FDA CRL - Zealand Pharma US, Inc.

The U.S. Food and Drug Administration (FDA) issued a Complete Response Letter (CRL) to Zealand Pharma US, Inc. regarding its New Drug Application (NDA 217724) for dasiglucagon injection, indicating that the application cannot be approved in its present form. The FDA identified several key deficiencies that require resolution.
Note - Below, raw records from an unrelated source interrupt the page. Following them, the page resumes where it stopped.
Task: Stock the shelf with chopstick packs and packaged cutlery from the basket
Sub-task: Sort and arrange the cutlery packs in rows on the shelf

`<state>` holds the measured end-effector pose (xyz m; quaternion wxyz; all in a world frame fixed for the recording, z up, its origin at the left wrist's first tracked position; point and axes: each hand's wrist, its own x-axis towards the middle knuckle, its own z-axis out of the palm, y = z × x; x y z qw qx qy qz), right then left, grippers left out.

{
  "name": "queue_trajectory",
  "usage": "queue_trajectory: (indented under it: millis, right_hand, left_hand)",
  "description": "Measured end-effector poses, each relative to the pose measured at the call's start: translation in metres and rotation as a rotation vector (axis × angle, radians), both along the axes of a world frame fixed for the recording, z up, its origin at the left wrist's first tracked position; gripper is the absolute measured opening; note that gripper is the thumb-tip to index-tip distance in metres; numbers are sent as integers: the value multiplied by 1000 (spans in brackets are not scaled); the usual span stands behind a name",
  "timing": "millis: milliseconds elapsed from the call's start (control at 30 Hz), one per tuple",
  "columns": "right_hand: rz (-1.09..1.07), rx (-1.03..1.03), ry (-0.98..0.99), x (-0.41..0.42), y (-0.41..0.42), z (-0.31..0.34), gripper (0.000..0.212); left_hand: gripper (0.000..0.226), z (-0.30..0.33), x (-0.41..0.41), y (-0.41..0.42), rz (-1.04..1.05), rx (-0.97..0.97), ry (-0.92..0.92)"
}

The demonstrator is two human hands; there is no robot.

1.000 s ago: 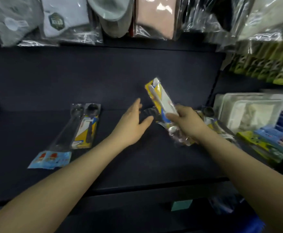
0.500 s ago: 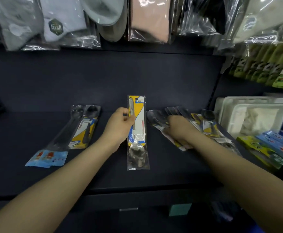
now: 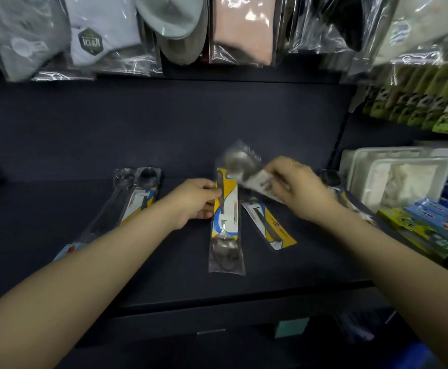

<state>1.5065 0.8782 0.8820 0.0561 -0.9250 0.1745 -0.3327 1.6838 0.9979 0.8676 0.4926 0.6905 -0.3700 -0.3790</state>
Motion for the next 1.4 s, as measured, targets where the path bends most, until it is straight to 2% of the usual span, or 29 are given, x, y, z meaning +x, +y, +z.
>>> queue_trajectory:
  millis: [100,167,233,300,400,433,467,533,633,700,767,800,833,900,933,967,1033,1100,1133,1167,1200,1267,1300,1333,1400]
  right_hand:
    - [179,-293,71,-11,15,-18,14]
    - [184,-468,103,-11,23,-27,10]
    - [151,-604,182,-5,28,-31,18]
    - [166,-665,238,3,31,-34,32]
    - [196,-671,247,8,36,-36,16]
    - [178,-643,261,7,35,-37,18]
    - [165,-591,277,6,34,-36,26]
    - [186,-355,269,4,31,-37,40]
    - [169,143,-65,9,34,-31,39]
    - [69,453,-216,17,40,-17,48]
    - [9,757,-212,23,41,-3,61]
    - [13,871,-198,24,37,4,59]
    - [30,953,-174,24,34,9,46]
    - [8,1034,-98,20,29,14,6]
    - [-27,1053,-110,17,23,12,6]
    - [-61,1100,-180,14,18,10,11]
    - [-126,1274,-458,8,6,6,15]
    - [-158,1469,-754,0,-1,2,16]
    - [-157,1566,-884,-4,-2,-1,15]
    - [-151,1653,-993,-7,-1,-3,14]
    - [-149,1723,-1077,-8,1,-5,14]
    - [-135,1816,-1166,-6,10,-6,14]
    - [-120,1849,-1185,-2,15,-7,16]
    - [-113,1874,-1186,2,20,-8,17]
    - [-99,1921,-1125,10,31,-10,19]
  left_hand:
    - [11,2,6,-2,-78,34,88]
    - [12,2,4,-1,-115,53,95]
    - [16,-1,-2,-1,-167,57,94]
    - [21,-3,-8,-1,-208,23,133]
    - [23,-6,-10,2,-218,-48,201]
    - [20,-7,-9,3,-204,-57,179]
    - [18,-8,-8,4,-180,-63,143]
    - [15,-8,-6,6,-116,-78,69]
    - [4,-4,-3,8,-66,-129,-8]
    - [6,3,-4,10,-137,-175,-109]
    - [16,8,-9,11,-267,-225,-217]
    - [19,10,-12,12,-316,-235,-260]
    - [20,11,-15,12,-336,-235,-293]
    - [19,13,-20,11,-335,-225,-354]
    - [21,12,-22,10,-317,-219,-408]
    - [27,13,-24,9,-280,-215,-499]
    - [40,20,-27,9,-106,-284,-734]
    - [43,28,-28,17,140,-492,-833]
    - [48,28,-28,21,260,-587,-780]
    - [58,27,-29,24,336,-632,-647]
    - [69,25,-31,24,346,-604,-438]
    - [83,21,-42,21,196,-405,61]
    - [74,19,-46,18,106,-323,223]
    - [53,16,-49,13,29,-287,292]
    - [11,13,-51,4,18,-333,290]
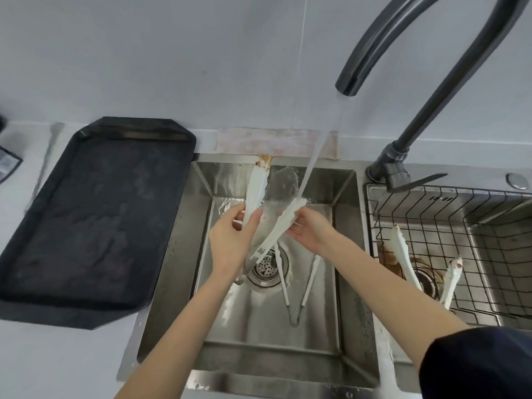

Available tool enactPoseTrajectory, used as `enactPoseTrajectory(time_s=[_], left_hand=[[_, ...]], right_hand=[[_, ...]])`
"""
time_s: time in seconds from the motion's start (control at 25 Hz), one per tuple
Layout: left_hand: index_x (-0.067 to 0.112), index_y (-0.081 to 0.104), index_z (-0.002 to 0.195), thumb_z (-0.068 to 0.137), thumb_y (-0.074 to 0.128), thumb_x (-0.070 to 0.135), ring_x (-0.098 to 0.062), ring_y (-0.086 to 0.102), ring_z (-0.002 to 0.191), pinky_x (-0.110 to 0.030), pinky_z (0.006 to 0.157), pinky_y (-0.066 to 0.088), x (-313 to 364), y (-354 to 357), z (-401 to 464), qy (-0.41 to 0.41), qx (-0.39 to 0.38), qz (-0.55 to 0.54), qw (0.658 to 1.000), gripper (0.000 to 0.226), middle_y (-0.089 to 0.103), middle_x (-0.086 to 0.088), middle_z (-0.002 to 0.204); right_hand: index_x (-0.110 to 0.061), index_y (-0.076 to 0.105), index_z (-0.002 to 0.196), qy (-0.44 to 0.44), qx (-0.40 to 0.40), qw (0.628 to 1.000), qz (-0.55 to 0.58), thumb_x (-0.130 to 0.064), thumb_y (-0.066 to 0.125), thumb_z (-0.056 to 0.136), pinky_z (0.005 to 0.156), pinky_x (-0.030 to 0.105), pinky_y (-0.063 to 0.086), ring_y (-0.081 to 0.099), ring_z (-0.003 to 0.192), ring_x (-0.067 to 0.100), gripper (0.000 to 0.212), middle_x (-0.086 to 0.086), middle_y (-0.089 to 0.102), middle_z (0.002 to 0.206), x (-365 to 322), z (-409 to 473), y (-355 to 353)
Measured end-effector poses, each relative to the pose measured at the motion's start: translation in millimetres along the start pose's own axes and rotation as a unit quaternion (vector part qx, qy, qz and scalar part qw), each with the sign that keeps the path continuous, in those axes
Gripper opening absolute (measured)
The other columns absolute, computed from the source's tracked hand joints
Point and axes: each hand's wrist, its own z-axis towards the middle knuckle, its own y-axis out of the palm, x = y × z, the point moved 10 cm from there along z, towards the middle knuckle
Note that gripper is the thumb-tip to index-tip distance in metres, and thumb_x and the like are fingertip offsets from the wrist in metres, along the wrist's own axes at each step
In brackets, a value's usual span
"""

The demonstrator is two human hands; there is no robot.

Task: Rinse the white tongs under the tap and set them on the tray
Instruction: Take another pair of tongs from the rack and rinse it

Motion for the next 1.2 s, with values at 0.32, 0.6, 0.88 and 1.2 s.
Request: enactPoseTrajectory(time_s=[0.32, 0.6, 0.88, 1.2], left_hand=[[0.010, 0.057, 0.075, 0.089, 0.055, 0.034, -0.011, 0.039, 0.056, -0.019, 0.059, 0.035, -38, 14, 2, -0.145, -0.022, -0.100, 0.984, 0.027, 0.046, 0.002, 0.062], [0.011, 0.065, 0.095, 0.096, 0.043, 0.034, -0.007, 0.051, 0.049, -0.016, 0.043, 0.045, -86, 47, -28, -0.338, -0.100, -0.221, 0.909, 0.031, 0.060, 0.004, 0.063], [0.012, 0.065, 0.088, 0.097, 0.039, 0.032, -0.008, 0.057, 0.044, -0.015, 0.040, 0.048, -86, 71, -45, -0.361, -0.151, -0.248, 0.886, 0.035, 0.062, -0.003, 0.067], [0.004, 0.054, 0.112, 0.099, 0.035, 0.027, -0.008, 0.069, 0.054, -0.019, 0.051, 0.057, -77, 89, -50, -0.347, -0.200, -0.264, 0.878, 0.032, 0.068, -0.005, 0.086]], right_hand=[[-0.012, 0.049, 0.082, 0.020, 0.002, 0.990, 0.141, -0.034, 0.044, 0.097, 0.063, 0.029, 0.051, 0.057, 0.069, 0.019, 0.027, 0.008, 0.048, 0.072, -7, 15, 11], [-0.016, 0.045, 0.065, 0.008, 0.003, 0.990, 0.142, -0.041, 0.049, 0.093, 0.036, 0.015, 0.041, 0.045, 0.031, 0.007, 0.038, -0.003, 0.048, 0.035, -25, 14, 21], [-0.009, 0.058, 0.082, -0.023, -0.072, 0.977, 0.197, -0.026, 0.029, 0.102, 0.045, 0.017, 0.049, 0.053, 0.041, 0.008, 0.039, -0.001, 0.058, 0.053, -34, 3, 22], [-0.014, 0.055, 0.090, -0.105, -0.059, 0.992, 0.041, -0.018, 0.052, 0.094, 0.048, 0.017, 0.047, 0.053, 0.048, 0.005, 0.006, -0.002, 0.054, 0.069, -49, -19, 20]])
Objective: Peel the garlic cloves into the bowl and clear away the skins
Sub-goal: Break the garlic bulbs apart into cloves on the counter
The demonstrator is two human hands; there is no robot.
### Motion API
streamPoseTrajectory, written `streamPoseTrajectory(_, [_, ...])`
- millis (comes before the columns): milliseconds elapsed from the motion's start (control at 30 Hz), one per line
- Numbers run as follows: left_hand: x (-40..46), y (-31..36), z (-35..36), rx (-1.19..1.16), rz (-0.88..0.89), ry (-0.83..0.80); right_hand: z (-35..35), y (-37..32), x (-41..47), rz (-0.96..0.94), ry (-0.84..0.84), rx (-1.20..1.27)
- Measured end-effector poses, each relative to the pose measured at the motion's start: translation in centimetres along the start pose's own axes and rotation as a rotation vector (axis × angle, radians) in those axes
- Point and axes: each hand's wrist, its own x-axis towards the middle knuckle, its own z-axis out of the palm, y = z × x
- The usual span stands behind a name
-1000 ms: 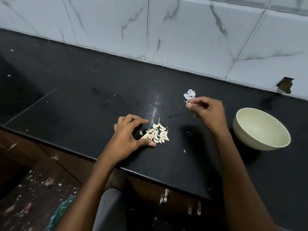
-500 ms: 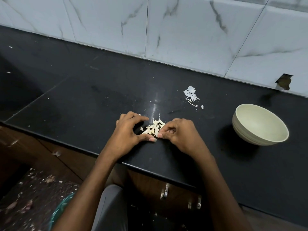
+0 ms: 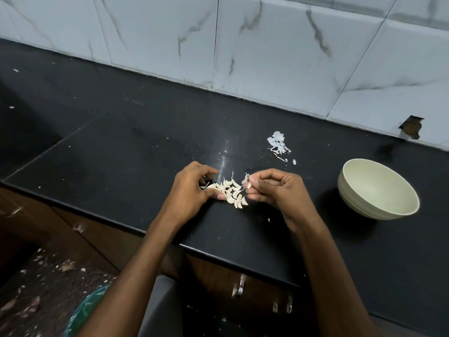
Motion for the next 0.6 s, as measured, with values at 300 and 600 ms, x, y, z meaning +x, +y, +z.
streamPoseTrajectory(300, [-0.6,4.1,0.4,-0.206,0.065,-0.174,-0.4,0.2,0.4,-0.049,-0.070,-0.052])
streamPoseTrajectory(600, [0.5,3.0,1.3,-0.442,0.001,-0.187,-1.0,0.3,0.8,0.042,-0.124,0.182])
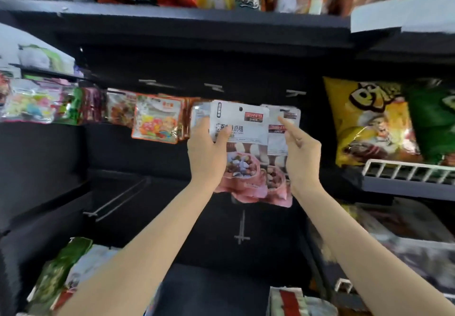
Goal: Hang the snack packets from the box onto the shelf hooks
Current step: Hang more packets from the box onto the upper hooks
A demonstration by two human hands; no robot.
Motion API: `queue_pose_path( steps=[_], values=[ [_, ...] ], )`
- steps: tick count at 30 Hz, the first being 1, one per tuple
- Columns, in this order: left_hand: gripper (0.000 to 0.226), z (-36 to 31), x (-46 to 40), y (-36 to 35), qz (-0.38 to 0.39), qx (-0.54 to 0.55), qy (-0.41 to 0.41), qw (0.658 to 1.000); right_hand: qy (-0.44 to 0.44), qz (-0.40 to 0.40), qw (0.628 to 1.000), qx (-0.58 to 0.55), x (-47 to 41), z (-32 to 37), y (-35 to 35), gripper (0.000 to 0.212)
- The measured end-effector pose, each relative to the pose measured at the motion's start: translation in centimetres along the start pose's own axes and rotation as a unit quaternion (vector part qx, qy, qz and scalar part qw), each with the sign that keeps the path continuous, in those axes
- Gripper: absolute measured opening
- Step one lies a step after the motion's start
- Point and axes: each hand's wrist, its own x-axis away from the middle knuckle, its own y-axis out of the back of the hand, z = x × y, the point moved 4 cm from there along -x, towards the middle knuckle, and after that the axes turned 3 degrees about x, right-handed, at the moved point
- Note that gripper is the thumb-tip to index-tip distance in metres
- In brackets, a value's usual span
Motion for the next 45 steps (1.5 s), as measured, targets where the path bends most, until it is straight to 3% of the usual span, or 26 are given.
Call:
queue_pose_path(
  steps=[8, 13, 25, 31, 35, 38, 41, 43, 45],
  values=[
    [0.023, -1.1, -1.6, -3.5, -0.023, -0.047, -0.008, 0.999, -0.025, -0.046, 0.998, 0.024, -5.2, -3.2, 2.6, 0.037],
    [0.022, -0.8, -2.1, -3.5, -0.05, -0.047, -0.01, 0.998, 0.013, -0.053, 0.997, 0.049, -6.3, -3.5, 2.5, 0.038],
    [0.015, -0.1, -2.4, -5.0, -0.012, 0.008, 0.0, 1.0, 0.082, -0.085, 0.985, 0.124, -6.9, -4.2, 2.7, 0.038],
    [0.022, 0.8, -2.4, -5.6, -0.006, 0.037, 0.016, 0.999, 0.066, -0.043, 0.972, 0.222, -8.5, -5.6, 1.2, 0.043],
    [0.017, 1.2, -2.5, -6.0, 0.016, 0.05, 0.033, 0.998, -0.005, 0.028, 0.962, 0.272, -9.6, -7.1, 0.1, 0.062],
    [0.017, 1.0, -2.6, -6.3, 0.047, 0.053, 0.029, 0.997, -0.053, 0.059, 0.963, 0.259, -9.8, -7.6, -0.3, 0.07],
    [0.017, 0.9, -2.5, -6.8, 0.073, 0.063, 0.026, 0.995, -0.005, 0.005, 0.969, 0.247, -9.0, -6.5, 0.7, 0.052],
    [0.018, 0.8, -2.3, -7.3, 0.081, 0.076, 0.03, 0.993, 0.028, -0.022, 0.988, 0.15, -8.1, -5.6, 1.9, 0.037],
    [0.023, 0.6, -2.2, -7.8, 0.079, 0.085, 0.038, 0.992, 0.036, 0.026, 0.999, 0.02, -7.0, -4.7, 2.6, 0.033]
  ],
)
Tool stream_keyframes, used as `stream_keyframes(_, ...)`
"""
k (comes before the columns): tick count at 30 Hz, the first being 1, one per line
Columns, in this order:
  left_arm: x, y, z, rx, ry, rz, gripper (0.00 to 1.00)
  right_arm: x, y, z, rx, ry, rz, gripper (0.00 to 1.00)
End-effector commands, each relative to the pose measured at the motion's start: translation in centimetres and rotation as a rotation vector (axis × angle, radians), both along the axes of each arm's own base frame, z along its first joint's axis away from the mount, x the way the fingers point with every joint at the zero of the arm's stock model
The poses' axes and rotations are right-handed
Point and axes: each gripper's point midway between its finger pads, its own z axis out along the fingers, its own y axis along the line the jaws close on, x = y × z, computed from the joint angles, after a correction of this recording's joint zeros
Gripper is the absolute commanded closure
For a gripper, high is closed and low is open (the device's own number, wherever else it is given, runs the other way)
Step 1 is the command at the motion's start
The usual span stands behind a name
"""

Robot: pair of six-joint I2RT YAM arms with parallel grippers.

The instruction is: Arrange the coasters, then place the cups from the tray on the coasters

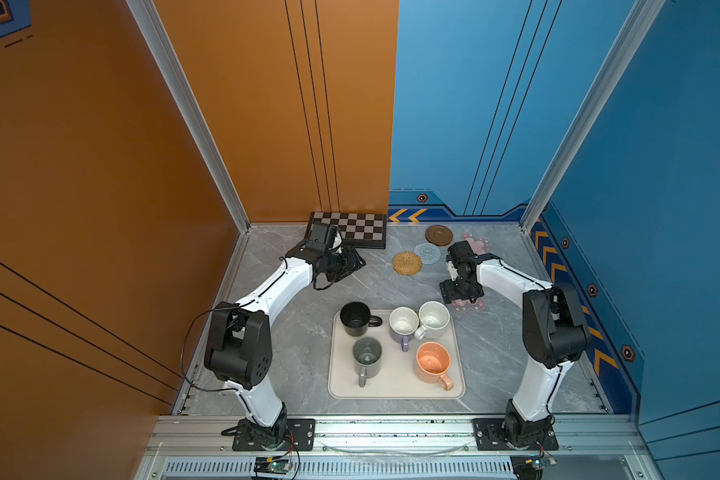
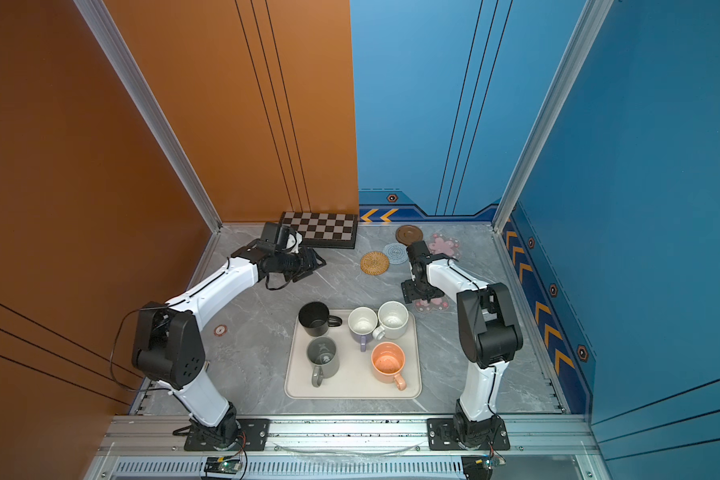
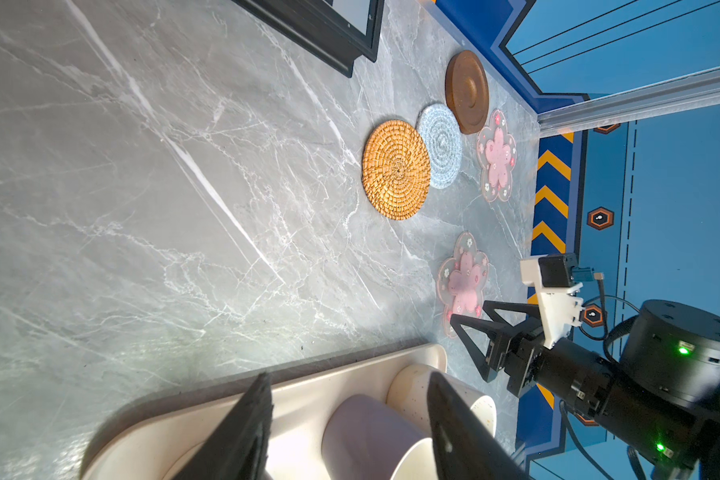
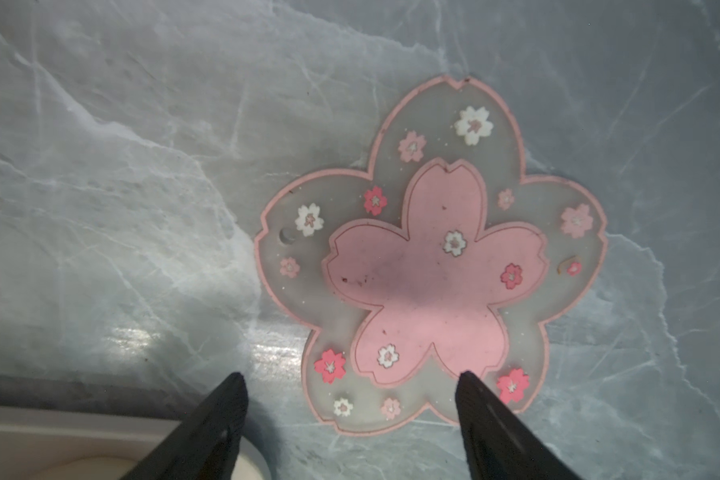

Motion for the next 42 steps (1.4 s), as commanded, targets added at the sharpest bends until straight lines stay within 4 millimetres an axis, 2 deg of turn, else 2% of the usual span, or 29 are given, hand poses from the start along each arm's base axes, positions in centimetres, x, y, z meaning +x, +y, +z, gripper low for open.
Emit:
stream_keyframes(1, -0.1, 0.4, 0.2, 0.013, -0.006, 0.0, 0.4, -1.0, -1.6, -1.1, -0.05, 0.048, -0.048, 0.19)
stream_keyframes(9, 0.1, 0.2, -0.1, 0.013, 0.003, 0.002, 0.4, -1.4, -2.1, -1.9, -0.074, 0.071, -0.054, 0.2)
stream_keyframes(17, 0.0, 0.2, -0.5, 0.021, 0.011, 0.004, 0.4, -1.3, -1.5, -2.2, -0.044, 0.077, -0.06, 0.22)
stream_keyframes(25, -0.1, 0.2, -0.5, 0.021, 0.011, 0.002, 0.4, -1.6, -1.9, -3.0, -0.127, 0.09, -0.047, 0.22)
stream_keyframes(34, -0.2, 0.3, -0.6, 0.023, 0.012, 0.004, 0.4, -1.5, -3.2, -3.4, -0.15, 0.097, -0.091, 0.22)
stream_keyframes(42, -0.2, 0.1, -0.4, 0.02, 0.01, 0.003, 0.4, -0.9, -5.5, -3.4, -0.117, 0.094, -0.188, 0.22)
A significant issue stems from current good manufacturing practice (CGMP) inspection deficiencies at a manufacturing facility listed in the application. Satisfactory responses to these deficiencies, potentially requiring re-inspection and successful outcomes from Pre-Approval Inspections (PAI) and CGMP surveillance, are necessary. Additionally, the submitted prescribing information was found non-responsive to prior communications and contained formatting errors. Zealand Pharma must revise the labeling to conform to regulatory standards (e.g., 21 CFR 201.56(a) and (d)) and submit it in Structured Product Labeling (SPL) format. The proposed proprietary name review was terminated and requires resubmission after other deficiencies are addressed. Furthermore, the FDA mandates a comprehensive safety update, as per 21 CFR 314.50(d)(5)(vi)(b), including new clinical and nonclinical data, detailed analyses, and global safety experience. The company must also clarify and propose labeling language concerning dasiglucagon dosing based on age and body weight, specifically for infants under 4.1 kg, for whom clinical data is lacking. Addressing these issues is crucial for potential approval.